问题
启动Hadoop集群(HDFS集群和YARN集群),查看各个节点启动状态都已经启动成功,过了一段时间之后,发现从节点的DataManager都挂掉了,查看从节点日志,发现报错了“Caused by: java.net.NoRouteToHostException: 没有到主机的路由”
错误信息如下:
2019-09-02 11:13:29,796 FATAL org.apache.hadoop.yarn.server.nodemanager.NodeManager: Error starting NodeManager
org.apache.hadoop.yarn.exceptions.YarnRuntimeException: java.net.NoRouteToHostException: No Route to Host from slave-node1/192.168.159.11 to master-node:8031 failed on socket timeout exception: java.net.NoRouteToHostException: 没有到主机的路由; For more details see: http://wiki.apache.org/hadoop/NoRouteToHost
at org.apache.hadoop.yarn.server.nodemanager.NodeStatusUpdaterImpl.serviceStart(NodeStatusUpdaterImpl.java:203)

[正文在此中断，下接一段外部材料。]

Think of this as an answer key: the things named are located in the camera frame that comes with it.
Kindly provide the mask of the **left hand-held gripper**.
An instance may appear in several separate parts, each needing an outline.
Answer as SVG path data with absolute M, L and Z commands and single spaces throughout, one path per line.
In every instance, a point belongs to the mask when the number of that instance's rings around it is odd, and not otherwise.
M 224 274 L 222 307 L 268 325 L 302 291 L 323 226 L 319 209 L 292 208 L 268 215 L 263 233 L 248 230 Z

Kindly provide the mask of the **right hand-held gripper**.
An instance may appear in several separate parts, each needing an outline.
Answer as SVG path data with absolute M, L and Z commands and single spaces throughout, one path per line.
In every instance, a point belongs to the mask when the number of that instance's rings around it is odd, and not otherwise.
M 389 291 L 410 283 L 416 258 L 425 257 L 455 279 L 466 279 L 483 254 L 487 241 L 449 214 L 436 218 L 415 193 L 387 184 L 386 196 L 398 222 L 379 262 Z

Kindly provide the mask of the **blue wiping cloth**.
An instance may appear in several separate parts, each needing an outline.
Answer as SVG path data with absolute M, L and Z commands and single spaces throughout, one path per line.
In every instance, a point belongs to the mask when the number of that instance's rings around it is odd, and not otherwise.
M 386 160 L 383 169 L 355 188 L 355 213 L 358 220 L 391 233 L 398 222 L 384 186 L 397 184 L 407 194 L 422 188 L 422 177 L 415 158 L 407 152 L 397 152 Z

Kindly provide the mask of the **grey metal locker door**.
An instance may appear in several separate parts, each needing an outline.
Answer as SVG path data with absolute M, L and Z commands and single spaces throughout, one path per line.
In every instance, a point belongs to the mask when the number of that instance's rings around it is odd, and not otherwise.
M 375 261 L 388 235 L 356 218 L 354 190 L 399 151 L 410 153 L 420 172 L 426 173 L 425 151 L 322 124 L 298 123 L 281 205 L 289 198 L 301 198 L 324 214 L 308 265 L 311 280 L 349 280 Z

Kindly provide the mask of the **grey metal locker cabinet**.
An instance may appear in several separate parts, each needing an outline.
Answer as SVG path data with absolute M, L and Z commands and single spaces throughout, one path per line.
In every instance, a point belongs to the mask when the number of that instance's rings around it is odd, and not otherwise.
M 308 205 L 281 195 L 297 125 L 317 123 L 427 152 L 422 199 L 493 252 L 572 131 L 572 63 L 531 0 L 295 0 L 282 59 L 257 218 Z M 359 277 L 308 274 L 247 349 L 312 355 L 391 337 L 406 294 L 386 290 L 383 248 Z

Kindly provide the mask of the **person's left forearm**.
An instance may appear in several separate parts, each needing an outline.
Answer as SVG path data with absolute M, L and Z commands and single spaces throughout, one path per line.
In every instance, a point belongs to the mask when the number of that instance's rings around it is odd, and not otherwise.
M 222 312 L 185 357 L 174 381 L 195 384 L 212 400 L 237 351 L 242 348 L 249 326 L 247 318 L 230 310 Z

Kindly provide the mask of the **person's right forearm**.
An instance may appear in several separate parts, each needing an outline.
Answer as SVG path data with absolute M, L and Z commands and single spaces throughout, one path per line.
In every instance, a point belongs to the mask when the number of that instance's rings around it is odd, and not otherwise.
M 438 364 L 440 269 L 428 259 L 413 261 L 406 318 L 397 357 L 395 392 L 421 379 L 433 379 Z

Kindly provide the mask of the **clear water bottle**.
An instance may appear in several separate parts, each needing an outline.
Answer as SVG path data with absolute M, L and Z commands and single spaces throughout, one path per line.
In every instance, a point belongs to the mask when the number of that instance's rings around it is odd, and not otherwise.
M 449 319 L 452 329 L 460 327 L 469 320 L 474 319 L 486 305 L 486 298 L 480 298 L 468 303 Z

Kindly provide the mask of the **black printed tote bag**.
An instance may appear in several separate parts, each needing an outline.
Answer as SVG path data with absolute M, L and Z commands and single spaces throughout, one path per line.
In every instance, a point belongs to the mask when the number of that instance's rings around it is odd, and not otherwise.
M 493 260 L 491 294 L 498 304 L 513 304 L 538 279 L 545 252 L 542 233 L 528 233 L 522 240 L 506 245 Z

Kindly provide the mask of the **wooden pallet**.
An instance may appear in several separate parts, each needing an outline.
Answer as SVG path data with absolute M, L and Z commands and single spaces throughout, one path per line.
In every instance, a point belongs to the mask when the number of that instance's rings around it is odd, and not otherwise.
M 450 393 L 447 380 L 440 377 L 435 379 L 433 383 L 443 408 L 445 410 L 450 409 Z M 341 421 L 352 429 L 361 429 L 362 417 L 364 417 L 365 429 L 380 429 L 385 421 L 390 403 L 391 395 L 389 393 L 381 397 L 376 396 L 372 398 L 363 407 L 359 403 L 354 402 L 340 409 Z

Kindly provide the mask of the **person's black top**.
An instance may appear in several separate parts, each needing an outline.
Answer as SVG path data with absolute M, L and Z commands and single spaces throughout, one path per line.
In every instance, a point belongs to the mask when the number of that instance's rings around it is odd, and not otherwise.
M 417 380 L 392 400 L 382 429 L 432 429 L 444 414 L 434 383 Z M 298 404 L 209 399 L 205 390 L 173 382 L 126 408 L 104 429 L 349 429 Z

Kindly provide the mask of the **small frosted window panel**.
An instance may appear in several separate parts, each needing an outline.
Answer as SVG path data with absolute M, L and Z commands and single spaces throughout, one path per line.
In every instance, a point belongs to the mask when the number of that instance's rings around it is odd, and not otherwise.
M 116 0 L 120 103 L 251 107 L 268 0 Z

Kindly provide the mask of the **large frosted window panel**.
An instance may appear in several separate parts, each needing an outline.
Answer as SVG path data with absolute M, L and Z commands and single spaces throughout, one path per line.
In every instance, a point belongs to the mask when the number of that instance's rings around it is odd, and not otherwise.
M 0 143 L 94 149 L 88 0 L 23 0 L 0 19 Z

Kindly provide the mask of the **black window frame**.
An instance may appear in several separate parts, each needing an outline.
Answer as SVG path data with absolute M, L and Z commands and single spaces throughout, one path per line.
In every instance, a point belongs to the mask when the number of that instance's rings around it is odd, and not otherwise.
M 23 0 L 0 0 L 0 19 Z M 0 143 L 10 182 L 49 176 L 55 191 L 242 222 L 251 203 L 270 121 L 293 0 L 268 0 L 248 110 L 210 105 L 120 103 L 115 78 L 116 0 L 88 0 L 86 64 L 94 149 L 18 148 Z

at org.apache.hadoop.service.AbstractService.start(AbstractService.java:193)
at org.apache.hadoop.service.CompositeService.serviceStart(CompositeService.java:120)
at org.apache.hadoop.yarn.server.nodemanager.NodeManager.serviceStart(NodeManager.java:272)
at org.apache.hadoop.service.AbstractService.start(AbstractService.java:193)
at org.apache.hadoop.yarn.server.nodemanager.NodeManager.initAndStartNodeManager(NodeManager.java:496)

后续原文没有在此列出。